La NYSNA ha ribattuto: “Il disperato tentativo di Montefiore di diffamare gli eroi infermieri di New York mostra quanto siano disposti a scendere in basso per evitare di stipulare contratti equi che proteggano i pazienti e gli infermieri del Bronx.
“Gli infermieri di Montefiore lottano per la sicurezza del personale e la protezione dalla violenza sul posto di lavoro”, ha affermato il sindacato. “Nel frattempo, i dirigenti ospedalieri mostrano la loro mancanza di rispetto per gli infermieri rifiutandosi di accettare le nostre proposte per proteggere la sicurezza dei pazienti e degli infermieri, e descrivendo palesemente in modo errato una delle nostre proposte fondamentali sul posto di lavoro, che gli ospedali di tutta la città e dello stato hanno già adottato. Se Montefiore vuole demonizzare e stigmatizzare i disturbi legati all’uso di sostanze, allora non dovrebbe essere loro permesso di definirsi una struttura sanitaria”.
Un’infermiera al picchetto a Montefiore ha alzato gli occhi al cielo e ha definito l’affermazione “completa sciocchezza”.
“Pensi davvero che se uno dei nostri dipendenti si presentasse le sarebbe permesso di mantenere il suo lavoro?” ha detto. “È del tutto ridicolo insinuare che le infermiere ubriache abbiano qualcosa a che fare con il motivo per cui stiamo scioperando e, semmai, è degradante per noi insinuare una cosa del genere.
“Il nostro sciopero non ha nulla a che fare con la protezione degli infermieri che, se si presentano al lavoro ubriachi o fatti, chiaramente non dovrebbero lavorare in un ospedale”, ha detto.
Un’immagine su Instagram, nel frattempo, mostrava un bar a Brooklyn – Block Hill Station – che offriva birre “paghi uno prendi uno gratis” per aiutare gli scioperanti a lottare “per la sicurezza dei pazienti e giusti benefici per il personale”.
“Lo adoro! Birra gratis!” diceva il post, insieme agli emoji delle mani in preghiera. “Tutti gli infermieri in sciopero: paghi uno prendi uno su birre selezionate.”
Mentre le due parti si scontravano, i newyorkesi di tutti i giorni potevano pagarne il prezzo.
“L’attesa è stata più lunga. La trasfusione è stata più lunga. Normalmente le cose si muovono in modo molto efficiente, ma questa volta non è stato così”, ha detto Luis Del Valle, che ha portato sua madre di 89 anni per una trasfusione settimanale al NewYork-Presbyterian Hospital/Columbia.
“Tutto ha richiesto semplicemente più tempo”, ha detto. “L’abbiamo superato, ma non è stato divertente. Spero vivamente che il problema venga risolto prima del nostro prossimo appuntamento.”
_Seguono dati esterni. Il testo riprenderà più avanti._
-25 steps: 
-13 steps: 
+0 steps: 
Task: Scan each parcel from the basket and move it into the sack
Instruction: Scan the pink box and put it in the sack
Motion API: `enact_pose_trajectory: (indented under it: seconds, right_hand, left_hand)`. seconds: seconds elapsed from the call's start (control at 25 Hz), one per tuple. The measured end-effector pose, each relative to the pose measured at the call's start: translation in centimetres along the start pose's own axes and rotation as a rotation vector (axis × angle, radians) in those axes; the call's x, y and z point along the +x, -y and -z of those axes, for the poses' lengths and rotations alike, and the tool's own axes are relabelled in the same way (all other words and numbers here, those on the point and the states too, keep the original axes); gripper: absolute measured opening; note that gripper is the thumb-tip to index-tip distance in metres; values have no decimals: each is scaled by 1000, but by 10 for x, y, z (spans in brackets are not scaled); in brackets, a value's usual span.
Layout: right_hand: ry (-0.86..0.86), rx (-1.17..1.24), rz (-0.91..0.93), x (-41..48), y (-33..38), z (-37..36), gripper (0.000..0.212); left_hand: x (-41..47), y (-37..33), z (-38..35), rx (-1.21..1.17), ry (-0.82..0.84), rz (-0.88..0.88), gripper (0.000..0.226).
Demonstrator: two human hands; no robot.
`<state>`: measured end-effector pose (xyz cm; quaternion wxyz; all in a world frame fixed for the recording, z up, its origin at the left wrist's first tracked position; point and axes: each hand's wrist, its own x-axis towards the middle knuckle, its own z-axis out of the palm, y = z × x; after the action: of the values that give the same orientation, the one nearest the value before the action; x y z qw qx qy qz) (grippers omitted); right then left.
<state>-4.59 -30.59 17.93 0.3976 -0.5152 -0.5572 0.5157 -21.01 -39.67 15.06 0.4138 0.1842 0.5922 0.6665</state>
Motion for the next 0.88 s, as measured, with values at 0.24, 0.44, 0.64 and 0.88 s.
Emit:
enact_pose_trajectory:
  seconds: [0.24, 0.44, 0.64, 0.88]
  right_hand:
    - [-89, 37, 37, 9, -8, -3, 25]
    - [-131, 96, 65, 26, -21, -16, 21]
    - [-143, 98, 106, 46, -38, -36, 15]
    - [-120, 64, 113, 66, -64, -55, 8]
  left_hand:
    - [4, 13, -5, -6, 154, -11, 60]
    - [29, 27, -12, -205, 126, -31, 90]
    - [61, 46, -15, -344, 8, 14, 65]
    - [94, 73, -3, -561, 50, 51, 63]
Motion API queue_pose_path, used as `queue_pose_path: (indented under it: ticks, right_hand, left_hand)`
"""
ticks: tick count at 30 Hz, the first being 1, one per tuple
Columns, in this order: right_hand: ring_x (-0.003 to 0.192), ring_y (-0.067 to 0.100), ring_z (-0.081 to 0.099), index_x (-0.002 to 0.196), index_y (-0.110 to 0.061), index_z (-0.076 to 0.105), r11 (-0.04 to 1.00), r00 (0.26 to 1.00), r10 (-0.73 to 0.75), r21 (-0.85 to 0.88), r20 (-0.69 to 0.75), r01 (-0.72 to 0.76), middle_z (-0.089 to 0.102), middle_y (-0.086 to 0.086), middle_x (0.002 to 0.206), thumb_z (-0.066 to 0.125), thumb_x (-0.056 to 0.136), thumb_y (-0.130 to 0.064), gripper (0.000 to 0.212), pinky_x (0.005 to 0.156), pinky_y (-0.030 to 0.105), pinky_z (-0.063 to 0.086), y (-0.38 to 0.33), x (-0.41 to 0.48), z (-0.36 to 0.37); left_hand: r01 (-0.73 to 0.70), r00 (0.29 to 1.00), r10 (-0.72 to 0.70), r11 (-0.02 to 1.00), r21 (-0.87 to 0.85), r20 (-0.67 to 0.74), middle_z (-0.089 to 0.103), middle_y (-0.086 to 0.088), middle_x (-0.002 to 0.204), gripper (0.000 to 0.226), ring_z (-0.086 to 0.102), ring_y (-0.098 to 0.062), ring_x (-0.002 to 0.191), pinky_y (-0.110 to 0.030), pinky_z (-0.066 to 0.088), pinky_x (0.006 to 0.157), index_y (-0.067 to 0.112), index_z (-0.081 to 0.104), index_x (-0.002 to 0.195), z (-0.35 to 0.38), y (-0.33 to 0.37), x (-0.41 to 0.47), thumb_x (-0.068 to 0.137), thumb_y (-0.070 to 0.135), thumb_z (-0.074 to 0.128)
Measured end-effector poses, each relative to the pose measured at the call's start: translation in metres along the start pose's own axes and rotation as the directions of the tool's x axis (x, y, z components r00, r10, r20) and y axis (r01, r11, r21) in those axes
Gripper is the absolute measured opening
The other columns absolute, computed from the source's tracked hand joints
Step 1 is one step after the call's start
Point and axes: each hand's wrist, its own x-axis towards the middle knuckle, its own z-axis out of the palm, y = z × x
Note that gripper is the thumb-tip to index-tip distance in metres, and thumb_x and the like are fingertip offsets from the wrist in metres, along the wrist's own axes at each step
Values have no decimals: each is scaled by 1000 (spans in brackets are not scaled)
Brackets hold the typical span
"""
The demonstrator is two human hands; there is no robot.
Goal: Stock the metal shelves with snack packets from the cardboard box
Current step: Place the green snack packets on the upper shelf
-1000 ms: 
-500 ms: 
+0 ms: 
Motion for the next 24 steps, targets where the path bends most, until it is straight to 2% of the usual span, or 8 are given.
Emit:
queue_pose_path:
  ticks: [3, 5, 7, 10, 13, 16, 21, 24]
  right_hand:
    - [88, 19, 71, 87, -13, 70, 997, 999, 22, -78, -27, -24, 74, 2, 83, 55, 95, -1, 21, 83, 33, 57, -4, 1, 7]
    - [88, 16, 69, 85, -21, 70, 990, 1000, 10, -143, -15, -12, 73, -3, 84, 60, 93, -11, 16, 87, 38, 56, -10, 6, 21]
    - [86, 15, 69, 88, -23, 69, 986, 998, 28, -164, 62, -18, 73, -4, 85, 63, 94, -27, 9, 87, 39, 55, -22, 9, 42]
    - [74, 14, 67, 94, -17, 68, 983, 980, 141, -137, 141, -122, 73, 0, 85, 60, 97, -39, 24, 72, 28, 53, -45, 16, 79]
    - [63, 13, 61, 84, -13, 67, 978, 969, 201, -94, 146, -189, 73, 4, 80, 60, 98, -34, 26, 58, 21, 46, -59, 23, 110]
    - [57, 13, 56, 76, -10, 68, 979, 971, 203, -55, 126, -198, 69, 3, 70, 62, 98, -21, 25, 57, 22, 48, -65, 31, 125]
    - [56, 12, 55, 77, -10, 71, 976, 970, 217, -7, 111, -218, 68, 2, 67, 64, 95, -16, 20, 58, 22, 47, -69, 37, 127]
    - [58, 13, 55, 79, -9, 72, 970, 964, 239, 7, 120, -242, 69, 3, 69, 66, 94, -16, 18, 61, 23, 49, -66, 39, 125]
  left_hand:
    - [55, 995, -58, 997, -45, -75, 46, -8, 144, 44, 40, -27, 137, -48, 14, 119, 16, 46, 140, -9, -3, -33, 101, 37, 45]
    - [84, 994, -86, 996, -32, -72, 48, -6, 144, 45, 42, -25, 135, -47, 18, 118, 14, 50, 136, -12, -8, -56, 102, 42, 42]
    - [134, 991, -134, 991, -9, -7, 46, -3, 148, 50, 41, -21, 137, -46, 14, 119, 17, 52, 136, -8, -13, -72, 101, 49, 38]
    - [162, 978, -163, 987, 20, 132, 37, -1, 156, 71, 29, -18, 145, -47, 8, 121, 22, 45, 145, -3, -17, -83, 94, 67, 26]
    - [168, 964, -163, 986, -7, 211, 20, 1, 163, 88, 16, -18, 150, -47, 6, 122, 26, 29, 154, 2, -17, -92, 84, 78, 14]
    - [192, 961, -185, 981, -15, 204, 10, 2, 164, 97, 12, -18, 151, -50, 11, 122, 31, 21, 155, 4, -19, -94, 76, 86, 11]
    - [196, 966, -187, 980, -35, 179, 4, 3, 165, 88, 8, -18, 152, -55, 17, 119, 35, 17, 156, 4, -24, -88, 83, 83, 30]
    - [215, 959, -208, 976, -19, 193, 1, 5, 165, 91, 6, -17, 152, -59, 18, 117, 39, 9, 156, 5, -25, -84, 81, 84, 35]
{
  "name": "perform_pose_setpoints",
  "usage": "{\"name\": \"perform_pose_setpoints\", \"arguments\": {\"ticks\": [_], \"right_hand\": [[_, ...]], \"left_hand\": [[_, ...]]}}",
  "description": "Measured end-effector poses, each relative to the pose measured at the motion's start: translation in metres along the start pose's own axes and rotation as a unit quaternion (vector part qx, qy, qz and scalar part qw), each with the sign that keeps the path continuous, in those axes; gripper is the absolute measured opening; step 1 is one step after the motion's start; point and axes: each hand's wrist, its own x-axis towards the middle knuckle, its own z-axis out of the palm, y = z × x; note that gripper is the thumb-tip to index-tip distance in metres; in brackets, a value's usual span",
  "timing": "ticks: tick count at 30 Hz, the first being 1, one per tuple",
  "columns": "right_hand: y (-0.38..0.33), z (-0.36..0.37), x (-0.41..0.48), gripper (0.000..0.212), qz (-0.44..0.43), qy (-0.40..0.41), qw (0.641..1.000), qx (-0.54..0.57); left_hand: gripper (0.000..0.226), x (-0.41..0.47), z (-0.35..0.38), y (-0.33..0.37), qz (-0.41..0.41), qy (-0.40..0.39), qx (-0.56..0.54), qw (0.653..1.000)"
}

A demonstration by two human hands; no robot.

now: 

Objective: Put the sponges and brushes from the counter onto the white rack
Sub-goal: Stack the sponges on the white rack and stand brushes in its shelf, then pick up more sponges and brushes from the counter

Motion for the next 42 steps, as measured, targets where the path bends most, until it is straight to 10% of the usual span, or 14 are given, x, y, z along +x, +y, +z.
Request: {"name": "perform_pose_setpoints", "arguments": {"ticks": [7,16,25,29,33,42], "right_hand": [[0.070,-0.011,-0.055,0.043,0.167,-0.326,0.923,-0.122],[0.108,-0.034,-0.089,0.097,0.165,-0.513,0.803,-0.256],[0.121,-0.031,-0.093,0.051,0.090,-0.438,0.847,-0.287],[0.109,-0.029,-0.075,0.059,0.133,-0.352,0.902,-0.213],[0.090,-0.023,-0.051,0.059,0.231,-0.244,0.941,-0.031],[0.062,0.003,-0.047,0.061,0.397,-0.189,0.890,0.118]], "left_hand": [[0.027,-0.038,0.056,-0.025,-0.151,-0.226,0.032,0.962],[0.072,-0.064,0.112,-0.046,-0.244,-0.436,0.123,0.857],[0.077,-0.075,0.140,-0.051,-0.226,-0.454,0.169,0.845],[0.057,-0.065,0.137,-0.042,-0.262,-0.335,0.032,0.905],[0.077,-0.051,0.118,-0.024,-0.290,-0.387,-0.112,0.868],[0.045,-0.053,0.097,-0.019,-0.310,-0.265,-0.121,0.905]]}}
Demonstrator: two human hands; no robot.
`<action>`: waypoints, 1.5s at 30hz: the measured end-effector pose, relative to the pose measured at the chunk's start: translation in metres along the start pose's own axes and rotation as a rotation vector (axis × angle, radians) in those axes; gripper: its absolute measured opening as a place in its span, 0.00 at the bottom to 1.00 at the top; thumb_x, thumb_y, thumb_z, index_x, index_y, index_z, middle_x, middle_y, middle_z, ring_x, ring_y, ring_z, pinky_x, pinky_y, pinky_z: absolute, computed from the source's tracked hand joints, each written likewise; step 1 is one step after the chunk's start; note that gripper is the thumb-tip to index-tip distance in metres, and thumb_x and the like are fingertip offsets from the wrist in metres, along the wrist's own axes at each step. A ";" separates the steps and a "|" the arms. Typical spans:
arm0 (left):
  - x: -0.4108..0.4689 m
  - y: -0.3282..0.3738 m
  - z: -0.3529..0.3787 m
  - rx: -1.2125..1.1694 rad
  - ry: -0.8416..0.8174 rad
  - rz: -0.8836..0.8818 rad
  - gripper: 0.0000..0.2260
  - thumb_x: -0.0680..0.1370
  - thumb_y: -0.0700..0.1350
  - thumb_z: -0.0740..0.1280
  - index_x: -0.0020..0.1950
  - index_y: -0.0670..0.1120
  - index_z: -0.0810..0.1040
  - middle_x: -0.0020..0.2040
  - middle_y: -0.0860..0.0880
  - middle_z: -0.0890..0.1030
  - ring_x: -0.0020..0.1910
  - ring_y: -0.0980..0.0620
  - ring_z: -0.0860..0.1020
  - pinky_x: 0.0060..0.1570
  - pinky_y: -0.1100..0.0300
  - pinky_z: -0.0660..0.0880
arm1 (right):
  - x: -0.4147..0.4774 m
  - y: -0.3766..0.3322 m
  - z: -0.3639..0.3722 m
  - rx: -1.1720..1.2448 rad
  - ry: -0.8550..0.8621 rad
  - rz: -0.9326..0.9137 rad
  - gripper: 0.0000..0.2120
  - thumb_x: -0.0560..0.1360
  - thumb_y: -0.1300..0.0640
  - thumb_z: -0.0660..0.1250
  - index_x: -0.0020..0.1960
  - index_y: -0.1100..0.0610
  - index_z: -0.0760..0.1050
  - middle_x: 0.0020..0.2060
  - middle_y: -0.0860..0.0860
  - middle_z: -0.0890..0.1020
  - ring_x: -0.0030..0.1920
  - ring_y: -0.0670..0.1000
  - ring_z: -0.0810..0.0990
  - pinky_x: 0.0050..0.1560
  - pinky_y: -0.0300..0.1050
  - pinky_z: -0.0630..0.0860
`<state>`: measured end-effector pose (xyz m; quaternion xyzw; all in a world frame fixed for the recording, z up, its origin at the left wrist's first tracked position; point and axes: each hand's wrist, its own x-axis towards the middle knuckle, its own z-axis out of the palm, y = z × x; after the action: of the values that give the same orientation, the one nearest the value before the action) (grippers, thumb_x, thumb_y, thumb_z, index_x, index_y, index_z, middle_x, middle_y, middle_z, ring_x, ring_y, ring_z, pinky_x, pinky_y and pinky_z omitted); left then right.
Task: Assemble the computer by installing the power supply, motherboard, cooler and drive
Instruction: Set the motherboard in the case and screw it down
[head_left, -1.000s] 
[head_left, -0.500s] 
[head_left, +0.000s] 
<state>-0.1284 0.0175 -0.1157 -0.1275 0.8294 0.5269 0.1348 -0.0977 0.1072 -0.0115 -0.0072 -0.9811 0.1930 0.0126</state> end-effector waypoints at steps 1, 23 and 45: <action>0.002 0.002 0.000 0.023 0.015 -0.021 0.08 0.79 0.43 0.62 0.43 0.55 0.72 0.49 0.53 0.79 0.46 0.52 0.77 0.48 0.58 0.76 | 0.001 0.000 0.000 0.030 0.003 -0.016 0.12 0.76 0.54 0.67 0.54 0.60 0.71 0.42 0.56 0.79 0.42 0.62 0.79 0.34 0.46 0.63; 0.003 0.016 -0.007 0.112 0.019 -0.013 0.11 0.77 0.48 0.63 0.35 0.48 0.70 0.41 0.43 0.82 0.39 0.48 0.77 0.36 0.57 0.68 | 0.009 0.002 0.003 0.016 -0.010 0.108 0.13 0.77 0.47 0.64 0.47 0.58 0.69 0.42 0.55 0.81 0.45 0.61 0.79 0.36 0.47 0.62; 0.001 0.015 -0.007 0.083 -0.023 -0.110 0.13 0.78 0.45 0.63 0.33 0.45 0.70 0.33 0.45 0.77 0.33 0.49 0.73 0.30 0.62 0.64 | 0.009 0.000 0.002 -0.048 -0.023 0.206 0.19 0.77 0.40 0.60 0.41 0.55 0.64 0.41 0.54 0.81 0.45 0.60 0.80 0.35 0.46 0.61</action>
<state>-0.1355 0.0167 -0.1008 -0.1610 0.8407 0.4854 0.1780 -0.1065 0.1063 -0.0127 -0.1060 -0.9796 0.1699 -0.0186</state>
Javier Morales. il cui fratello era in terapia intensiva con polmonite, aveva un problema simile.
“Sembrava decisamente una carenza di personale”, ha detto. “Mio fratello ha bisogno di molto monitoraggio e normalmente le infermiere entrano ed escono costantemente. Ma c’era molta più attesa. I pulsanti di chiamata impiegano più tempo. Nessuno ha perso la palla, ma mi rende nervoso.
“Ci si abitua a un certo standard di cura, a cose che vanno in un certo modo, e non l’ho visto oggi”, ha detto Morales. “Se succede qualcosa di grosso, o se si verificano molte emergenze tutte in una volta, non ho la sensazione che gli infermieri del personale possano gestirlo.”